LECCE – “A Lecce i 17 consiglieri comunali che con le loro dimissioni hanno provocato lo scioglimento del consiglio comunale hanno più volte ribadito che in assenza di una candidatura ampiamente condivisa si dovesse ricorrere allo strumento delle primarie; posizione di cui tutti i partiti non possono non tener conto, non fosse altro perché hanno dimostrato con i fatti di essere portatori di ampio e radicato consenso dei leccesi” Così Lega, Direzione Italia e Fratelli d’Italia si dicono pronti alle primarie per individuare il miglior candiodato sindaco di Lecce per il centrodestra.
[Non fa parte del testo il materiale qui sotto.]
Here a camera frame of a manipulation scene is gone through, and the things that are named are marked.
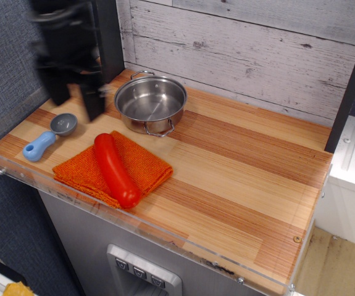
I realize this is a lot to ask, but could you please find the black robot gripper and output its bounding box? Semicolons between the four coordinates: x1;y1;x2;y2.
28;1;105;121

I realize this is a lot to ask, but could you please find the blue grey toy scoop spoon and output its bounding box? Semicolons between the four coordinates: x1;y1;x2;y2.
22;113;78;162

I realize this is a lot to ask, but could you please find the orange knitted towel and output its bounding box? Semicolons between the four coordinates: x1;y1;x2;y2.
52;131;173;208

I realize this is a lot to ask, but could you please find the stainless steel pot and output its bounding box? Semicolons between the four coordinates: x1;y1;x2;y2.
114;70;188;138

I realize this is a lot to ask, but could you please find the red toy sausage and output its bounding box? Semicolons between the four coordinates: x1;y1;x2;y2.
94;133;141;209

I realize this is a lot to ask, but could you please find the grey toy fridge cabinet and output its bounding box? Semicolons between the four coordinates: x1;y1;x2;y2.
40;192;260;295

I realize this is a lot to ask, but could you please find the clear acrylic table guard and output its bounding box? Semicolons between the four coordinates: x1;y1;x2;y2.
0;43;334;296

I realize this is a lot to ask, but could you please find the silver dispenser button panel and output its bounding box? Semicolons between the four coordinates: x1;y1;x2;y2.
107;244;183;295

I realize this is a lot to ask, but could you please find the yellow black object bottom left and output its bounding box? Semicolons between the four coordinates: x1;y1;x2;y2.
2;282;35;296

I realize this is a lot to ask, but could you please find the white side cabinet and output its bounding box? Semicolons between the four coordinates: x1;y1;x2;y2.
314;116;355;244

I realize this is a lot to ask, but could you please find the dark grey left post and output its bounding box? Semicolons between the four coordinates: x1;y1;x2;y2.
93;0;125;83

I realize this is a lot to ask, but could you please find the dark grey post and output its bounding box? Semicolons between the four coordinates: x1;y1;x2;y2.
93;0;125;83
324;64;355;153

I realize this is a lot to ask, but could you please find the dark grey right post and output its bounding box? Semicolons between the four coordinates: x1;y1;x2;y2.
324;64;355;153

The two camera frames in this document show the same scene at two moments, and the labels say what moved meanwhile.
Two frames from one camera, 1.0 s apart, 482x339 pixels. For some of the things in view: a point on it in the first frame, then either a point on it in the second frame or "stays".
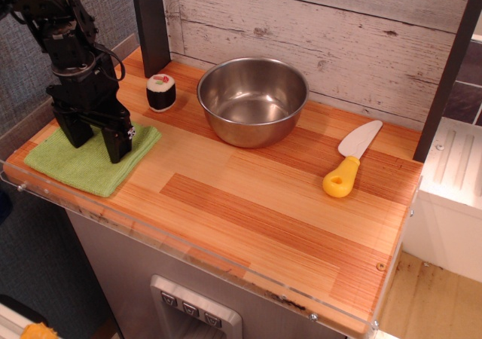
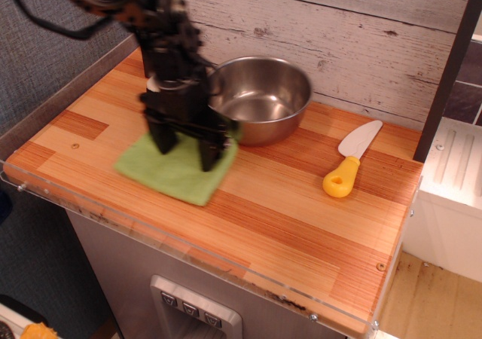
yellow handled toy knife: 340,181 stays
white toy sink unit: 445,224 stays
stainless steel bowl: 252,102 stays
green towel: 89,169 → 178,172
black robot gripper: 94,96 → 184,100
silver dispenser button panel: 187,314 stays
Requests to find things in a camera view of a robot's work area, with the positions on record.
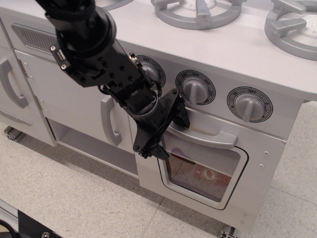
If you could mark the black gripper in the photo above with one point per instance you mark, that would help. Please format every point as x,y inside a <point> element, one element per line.
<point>152,116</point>

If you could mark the white oven door with window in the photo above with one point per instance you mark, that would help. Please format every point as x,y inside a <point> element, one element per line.
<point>250,164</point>

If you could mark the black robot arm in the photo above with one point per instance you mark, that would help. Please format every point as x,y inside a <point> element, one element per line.
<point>89,53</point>

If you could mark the brown toy food item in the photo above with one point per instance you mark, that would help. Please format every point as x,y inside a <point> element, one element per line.
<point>180,169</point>

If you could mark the orange toy can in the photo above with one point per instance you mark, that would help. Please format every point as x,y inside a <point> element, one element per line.
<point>207,174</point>

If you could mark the middle grey stove knob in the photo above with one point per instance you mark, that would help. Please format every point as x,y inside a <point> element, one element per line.
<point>195,87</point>

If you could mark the grey stove knob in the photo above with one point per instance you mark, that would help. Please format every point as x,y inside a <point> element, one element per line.
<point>195,87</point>
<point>249,104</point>
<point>154,73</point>

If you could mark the left grey stove knob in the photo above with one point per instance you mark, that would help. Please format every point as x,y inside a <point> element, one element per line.
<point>154,73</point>

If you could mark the red toy item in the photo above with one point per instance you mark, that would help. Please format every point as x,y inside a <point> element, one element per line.
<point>222,181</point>

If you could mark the white cabinet door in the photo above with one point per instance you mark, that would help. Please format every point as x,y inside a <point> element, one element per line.
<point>66,102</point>

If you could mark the right grey stove knob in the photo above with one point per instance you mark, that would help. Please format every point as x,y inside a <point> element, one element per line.
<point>249,104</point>

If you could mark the white toy kitchen unit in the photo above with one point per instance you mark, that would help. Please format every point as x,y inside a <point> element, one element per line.
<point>242,67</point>

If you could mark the silver centre stove burner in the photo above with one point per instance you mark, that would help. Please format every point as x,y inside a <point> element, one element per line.
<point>203,19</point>

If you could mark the silver stove burner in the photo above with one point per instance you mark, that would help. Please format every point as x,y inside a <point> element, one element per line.
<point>278,30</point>
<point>203,19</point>

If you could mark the white left appliance door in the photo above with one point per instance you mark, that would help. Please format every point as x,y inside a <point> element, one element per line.
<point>19,108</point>

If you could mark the silver right stove burner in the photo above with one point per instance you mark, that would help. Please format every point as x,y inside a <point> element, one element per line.
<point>278,30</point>

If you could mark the silver cabinet door handle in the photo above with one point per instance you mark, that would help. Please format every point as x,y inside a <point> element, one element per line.
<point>106,106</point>

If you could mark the aluminium frame rail right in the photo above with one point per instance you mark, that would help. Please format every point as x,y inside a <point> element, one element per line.
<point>230,232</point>

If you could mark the aluminium frame rail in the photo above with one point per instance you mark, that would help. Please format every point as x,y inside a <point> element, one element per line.
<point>14,134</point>
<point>230,232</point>

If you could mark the aluminium frame rail left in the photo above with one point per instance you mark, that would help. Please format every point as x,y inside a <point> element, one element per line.
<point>14,134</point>

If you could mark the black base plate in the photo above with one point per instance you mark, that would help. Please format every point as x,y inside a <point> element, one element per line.
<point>30,228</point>

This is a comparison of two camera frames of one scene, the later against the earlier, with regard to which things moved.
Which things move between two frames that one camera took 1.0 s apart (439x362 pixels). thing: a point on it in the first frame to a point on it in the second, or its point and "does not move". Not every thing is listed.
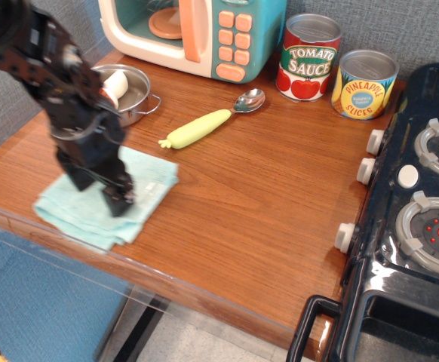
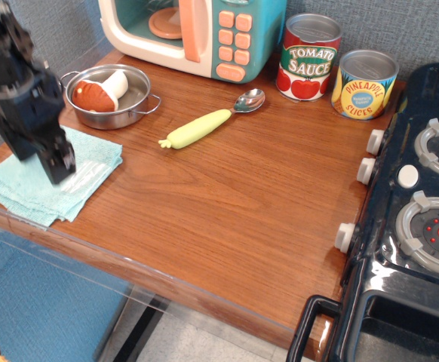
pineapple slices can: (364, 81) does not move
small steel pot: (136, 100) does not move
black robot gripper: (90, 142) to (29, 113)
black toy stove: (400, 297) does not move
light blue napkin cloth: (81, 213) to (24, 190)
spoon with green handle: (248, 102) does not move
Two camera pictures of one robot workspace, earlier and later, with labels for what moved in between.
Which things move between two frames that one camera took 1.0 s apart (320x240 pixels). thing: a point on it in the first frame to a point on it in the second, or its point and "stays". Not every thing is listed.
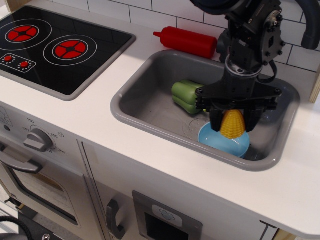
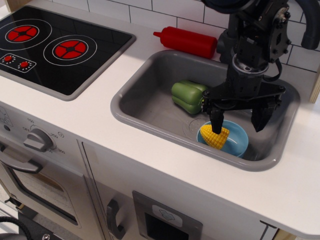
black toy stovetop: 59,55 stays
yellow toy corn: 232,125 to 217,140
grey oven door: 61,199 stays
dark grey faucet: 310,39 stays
“Nondimeno -scrivono- in questi giorni da una significativa parte del civismo di area sono giunti segnali di disponibilità a condividere il percorso delle primarie”.
Si dichiarano inoltre fiduciosi che Forza Italia, “componente fondamentale della coalizione, conclusa la riflessione interna, sarà protagonista di questo progetto teso a riportare il buon governo di centrodestra alla guida di Palazzo Carafa”.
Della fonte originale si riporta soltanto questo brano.